Alien e o capitalismo
Agora vamos para a seguinte manchete: “Falha de controle em exames pode ter levado a HIV em transplantes”, essa foi mais popular nas últimas semanas, então já sabemos que não foi um filme de terror, e sim a realidade. Porém a falta de responsabilidade do meio privado para com a população é algo digno de ser subtema de uma das maiores franquias do cinema.
Em “Alien: Romulus” (2024), dirigido por Fede Alvarez, no fundo de uma das cenas ouvimos a seguinte frase “Eles nos vendem esperança para nos manter escravizados”. O longa se inicia em uma colônia espacial de trabalhadores mineradores, que, para sair daquele ambiente, devem pagar uma passagem caríssima à qual nunca terão acesso.
No decorrer do filme acompanhamos um grupo de jovens de segunda geração dessa colônia, cujos seus pais morreram por negligência da empresa responsável. Sabendo que não conseguirão sair de lá por vias legais eles buscam esperança em uma nave abandonada, que entrou em órbita próximo de onde estão.
A franquia que teve início em 1979 com Alien, O oitavo passageiro (Direção de Ridley Scott), teve uma série de sequências com diferentes diretores e abordagens na história, por vezes até saindo do gênero terror. Porém tem algo em comum em todos os filmes da franquia, o principal vilão. Você deve estar pensando: o Alien que dá título aos filmes.
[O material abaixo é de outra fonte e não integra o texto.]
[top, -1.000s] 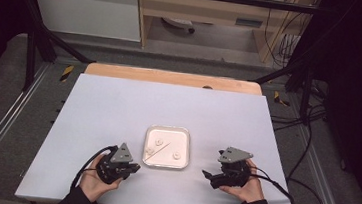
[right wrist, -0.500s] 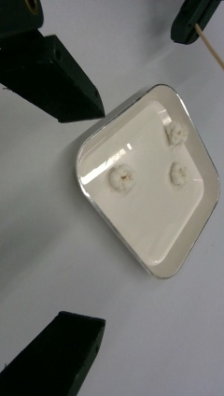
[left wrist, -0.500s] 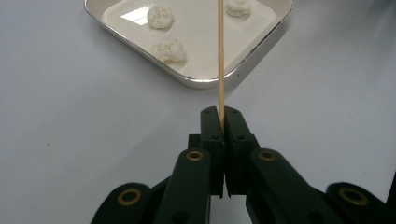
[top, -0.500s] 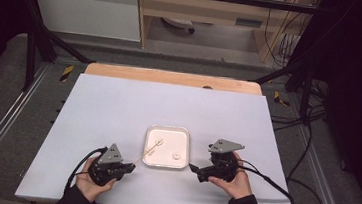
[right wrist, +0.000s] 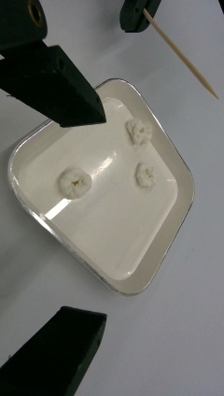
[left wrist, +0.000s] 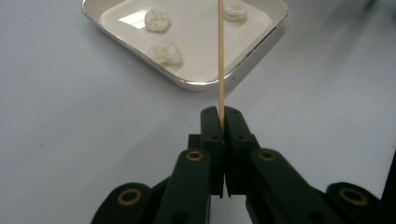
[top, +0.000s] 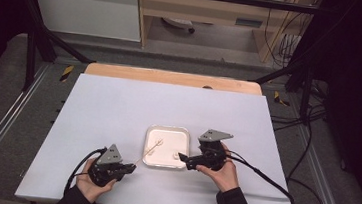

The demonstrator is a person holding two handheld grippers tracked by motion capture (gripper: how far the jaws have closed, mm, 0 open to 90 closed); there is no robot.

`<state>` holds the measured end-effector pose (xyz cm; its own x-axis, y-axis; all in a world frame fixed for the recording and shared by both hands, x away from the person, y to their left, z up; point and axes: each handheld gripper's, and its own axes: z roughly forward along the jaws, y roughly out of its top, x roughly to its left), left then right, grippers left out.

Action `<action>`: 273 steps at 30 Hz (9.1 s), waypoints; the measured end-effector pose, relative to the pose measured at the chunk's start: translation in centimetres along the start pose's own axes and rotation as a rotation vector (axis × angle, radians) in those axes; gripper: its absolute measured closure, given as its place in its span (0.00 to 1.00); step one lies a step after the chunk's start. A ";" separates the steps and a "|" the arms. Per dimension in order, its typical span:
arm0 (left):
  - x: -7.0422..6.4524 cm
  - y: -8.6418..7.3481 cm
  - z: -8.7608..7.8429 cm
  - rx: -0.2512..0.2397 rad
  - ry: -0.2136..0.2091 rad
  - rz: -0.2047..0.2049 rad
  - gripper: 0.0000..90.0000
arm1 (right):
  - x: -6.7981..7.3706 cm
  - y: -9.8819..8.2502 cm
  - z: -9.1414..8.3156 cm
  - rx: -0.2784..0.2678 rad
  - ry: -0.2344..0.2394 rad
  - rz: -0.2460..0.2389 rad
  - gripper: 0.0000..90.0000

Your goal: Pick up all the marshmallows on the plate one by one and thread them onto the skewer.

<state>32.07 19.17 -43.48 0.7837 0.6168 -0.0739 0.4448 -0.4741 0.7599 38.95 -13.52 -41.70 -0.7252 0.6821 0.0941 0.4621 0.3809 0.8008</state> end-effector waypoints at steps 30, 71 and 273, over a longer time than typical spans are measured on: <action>-0.1 0.0 0.1 -0.011 -0.007 -0.008 0.98 | 1.6 -0.9 4.7 0.116 0.024 -0.045 0.65; -1.6 0.4 0.2 -0.094 -0.024 0.022 0.98 | 1.0 3.7 -1.3 -0.288 0.336 0.264 0.78; -1.8 0.3 0.0 -0.101 0.004 0.104 0.98 | 1.1 5.0 -1.4 -0.178 0.425 0.174 0.85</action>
<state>30.86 17.92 -43.10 0.8213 0.5704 0.0108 0.3156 -0.4700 0.8243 39.73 -11.72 -36.81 -0.8064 0.3966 0.4387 0.5272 0.1458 0.8372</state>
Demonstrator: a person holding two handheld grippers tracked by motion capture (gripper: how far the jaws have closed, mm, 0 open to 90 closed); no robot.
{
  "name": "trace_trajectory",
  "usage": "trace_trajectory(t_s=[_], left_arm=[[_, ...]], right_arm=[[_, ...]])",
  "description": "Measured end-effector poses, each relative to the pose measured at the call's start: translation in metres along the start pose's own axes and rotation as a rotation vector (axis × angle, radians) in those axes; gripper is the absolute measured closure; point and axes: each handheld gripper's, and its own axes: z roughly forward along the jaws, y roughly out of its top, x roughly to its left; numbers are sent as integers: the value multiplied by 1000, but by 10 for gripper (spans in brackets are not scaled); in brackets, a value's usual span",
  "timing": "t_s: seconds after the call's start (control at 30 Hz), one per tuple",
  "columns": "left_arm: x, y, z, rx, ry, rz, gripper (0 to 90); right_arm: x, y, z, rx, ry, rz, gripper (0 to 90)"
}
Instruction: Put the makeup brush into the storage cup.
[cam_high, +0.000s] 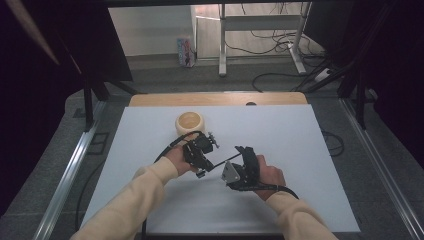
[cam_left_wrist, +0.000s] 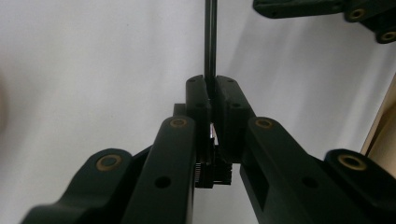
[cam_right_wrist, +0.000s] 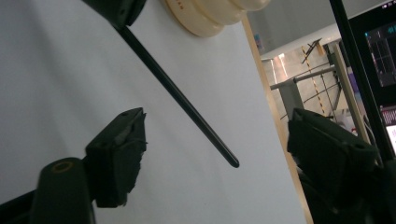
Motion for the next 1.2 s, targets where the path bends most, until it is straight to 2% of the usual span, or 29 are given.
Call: trace_trajectory(t_s=[0.03,0.2,0.43,0.53,0.57,0.9,1.1,1.2], left_arm=[[-1,0,0,-10,-4,-12,854],[1,0,0,-6,-8,-4,854],[-1,0,0,-9,-12,-2,854],[-1,0,0,-7,-13,1,854],[-1,0,0,-9,-13,1,854],[-2,2,2,-11,-22,2,854],[-2,3,1,-12,-24,13,853],[-3,2,-1,-30,-21,5,849]], right_arm=[[0,0,0,6,-1,-33,232],[8,4,5,20,-25,-126,285],[12,7,12,40,-28,-209,402],[13,9,15,58,-33,-271,466],[17,9,17,47,-45,-230,497],[19,10,20,77,-20,-356,786],[18,11,19,85,-15,-400,820],[18,10,19,84,-15,-404,827]])
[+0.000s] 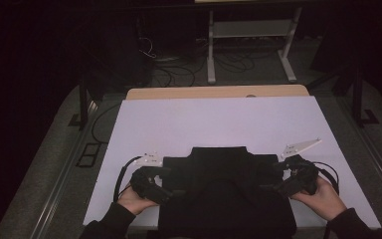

Não, a Companhia.
Ellen Ripley (Sigourney Weaver), personagem principal dos primeiros filmes da franquia, no decorrer dos filmes trava duas lutas, “uma contra o Alien, para defender a humanidade do não humano, e outra contra A Companhia, para defender a humanidade de si próprio”. Desse modo o filme traz referências da luta da classe trabalhadora com fortes críticas às corporações e sua forte obsessão de visar o lucro em cima de vidas humanas (Duarte, 2018).
Voltando para matéria do início sobre pessoas infectadas com HIV em transplantes, tal fato decorre de diversos anos de precarização do SUS e a entrada do meio privado, que tem como objetivo principal lucro. Esse é apenas um exemplo de descasos. Porém a saúde é um bem inegociável, por isso, em território brasileiro, a saúde é considerada um direito, e cabe ao Estado fornece-la de modo universal e seguro para todos os cidadãos que aqui estão.
O que ocorreu no caso dessa matéria foi por uma série de negligências da saúde privada. De acordo com a reportagem da Agência Brasil, “as investigações detectaram negligência na checagem da validade dos reagentes, ou seja, dos produtos químicos que reagem com o sangue contaminado e indicam a presença do vírus”. Ou seja, o lucro foi colocado acima do bem-estar das pessoas.
A cultura pop, ao seu modo, reflete a sociedade em que vivemos, são retratos do momento. No terror, o objetivo principal é causar medo, esse gênero então reflete os medos da sociedade. Talvez a loucura que o mundo vem apresentando ultimamente, de crise climática a ascensão de um discurso extremista, explique o motivo de sairem tantos bons filmes de terror ultimamente.
Feliz Halloween!
Imagem de capa – filme A Substância ( 2024)
REFERENCIA:
DUARTE, Luciana Teixeira. Medo e alteridade no cinema de ficção científica: uma análise a partir dos filmes O Planeta dos Macacos e Alien-o oitavo passageiro. 2018. Tese de Doutorado. Universidade de São Paulo.